Prenatal diagnosis of haemophilia A by chorionic villus sampling and cordocentesis: all India Institute of Medical Science experience

Abstract

Background and objective: We looked at the two most commonly used methods for prenatal diagnosis, cordocentesis and chorionic villus sampling for prenatal diagnosis of haemophilia A in an Indian setting.

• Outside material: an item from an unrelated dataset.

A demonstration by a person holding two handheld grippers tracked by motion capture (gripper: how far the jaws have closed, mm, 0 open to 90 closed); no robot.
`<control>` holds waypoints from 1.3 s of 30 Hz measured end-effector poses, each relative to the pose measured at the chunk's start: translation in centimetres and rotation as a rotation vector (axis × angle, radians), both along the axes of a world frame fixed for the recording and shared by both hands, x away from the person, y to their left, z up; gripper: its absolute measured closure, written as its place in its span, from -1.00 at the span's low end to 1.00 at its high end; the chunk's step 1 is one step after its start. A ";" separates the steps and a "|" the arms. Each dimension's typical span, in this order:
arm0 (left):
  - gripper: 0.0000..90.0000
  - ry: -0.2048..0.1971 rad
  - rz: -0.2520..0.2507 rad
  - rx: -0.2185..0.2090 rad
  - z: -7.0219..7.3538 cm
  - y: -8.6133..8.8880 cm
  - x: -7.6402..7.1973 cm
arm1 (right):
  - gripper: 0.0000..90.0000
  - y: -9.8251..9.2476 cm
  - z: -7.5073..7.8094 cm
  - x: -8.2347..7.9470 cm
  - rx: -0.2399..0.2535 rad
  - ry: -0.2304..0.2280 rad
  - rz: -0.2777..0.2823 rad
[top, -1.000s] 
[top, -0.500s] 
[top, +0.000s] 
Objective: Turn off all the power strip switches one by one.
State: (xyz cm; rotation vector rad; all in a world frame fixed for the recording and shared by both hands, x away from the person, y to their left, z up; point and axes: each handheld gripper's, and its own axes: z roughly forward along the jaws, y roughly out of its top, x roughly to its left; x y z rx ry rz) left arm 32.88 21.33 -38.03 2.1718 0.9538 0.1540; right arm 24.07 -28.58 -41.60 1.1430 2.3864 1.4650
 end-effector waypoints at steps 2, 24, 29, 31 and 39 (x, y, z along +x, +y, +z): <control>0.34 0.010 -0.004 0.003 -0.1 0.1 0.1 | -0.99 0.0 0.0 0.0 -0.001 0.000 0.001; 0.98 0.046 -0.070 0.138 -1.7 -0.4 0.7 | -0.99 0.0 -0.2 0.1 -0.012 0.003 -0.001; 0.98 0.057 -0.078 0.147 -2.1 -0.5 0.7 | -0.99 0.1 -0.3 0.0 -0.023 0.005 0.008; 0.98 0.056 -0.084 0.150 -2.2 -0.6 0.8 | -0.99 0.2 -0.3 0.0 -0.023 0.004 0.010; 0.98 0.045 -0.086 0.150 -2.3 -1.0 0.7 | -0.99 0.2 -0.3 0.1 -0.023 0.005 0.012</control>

Material and methods: The study sample included 16 families which reported to us for prenatal diagnosis of haemophilia A at All India Institute of Medical Science, New Delhi, India. Prenatal tests were done on chorionic villus samples or on cord blood (cordocentesis). Molecular work-up included the use of indirect mutation analysis in the form of linkage markers like CA-13, CA-22, Xba1 and Bcl1 as well as direct mutation analysis in the form of inversion 1 and 22 detection. Non-molecular work-up included primarily factor VIII assays.

Result: Chorionic villus sampling was performed in eight mothers. Of the other eight mothers, six underwent cord blood factor VIII assays because these had absence of family history and were negative for linkage and inversion 1 and 22. One patient had a female child and another had a fetus that showed congenital abnormalities.

Conclusion: We found that the choice of either technique, chorionic villus or cordocentesis, is not really an alternative, but rather dependent on the gestational age of presentation.